On Tue, Apr 30, 2013 at 12:52 PM, Staffan Tylen <[email protected]>wrote:

> I have the following two questions to share:
>
> First, assume two tables t1 and t2 where t1 has a text column a with data
> and t2 has a text column p with patterns in LIKE format. For each a in t1 I
> want to find all matching patterns p in t2. Is this possible using a single
> SELECT clause? I've been unable to come up with the expression on the
> right-hand side of LIKE to make this work.
>

SELECT p FROM t1, t2 WHERE t1.a LIKE t2.p;


>
> Second, not having much *NIX knowledge, what's the difference between LIKE
> and GLOB apart from the masking characters and case-sensitivity? The
> documentation doesn't provide much information and Wikipedia shows that
> there are many 'standards' out there. How does GLOB work in SQLite? One or
> two examples of how LIKE and GLOB operate differently would be very
> helpful.
>

LIKE is case insensitive and uses wildcards '%' and '_'

GLOB is case sensitive and uses wildcards '*' and '?'.

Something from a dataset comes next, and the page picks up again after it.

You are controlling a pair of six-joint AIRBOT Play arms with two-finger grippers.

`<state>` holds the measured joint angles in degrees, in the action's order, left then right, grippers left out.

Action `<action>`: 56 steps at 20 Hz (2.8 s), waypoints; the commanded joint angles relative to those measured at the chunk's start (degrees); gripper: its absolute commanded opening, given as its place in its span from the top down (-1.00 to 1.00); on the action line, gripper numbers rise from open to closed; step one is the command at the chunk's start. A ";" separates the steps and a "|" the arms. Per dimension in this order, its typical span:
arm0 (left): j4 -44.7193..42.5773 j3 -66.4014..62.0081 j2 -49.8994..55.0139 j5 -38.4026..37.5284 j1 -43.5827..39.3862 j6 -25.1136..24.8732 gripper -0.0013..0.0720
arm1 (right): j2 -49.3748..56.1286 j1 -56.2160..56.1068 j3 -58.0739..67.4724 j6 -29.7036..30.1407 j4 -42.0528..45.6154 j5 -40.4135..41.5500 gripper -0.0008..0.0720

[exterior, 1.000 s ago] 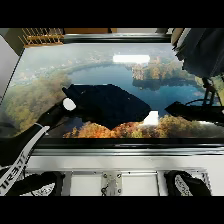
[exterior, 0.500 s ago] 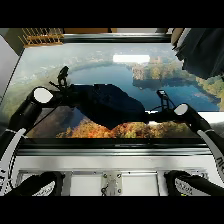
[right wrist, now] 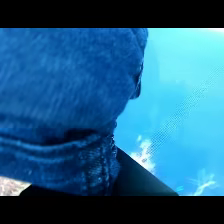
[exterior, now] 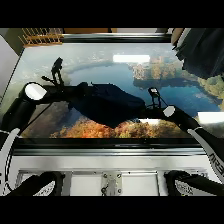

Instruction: Fold the clothes and pants, and hang the long-sleeved shirts on hangers.

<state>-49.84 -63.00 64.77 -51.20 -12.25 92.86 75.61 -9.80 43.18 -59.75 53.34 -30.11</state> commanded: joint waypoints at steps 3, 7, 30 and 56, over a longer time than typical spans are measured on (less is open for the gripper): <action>0.50 -14.69 -8.26 -0.37 4.92 0.13 0.92 | -16.52 0.79 14.51 0.15 15.45 -13.44 0.83; 0.35 -29.35 -16.59 0.90 5.09 0.13 0.92 | -31.01 0.76 30.03 -5.62 15.87 -18.01 0.83; -1.11 -39.71 20.57 1.53 5.11 0.11 0.92 | -5.86 0.79 35.06 -34.03 20.06 -40.59 0.83; -12.00 20.41 0.37 3.23 -6.62 0.81 0.92 | -10.71 -0.33 6.38 -29.31 33.62 -31.76 0.83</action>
<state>-61.39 -48.99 66.96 -50.85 -16.38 93.60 66.11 -9.39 54.17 -89.01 88.01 -61.71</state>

GLOB also allows you to say '[abcd]' to mean any character in the set of
"abcd".

LIKE can have an option ESCAPE character for escaping wildcards.  GLOB
cannot.  But with GLOB if you want to match a wildcard character you can
use '[*]' or '[?]'.

Other than that they are the same.  In fact, GLOB and LIKE are implemented
using same subroutine, called with different parameters that determine the
wildcards and case sensitivity.

-- 
D. Richard Hipp
[email protected]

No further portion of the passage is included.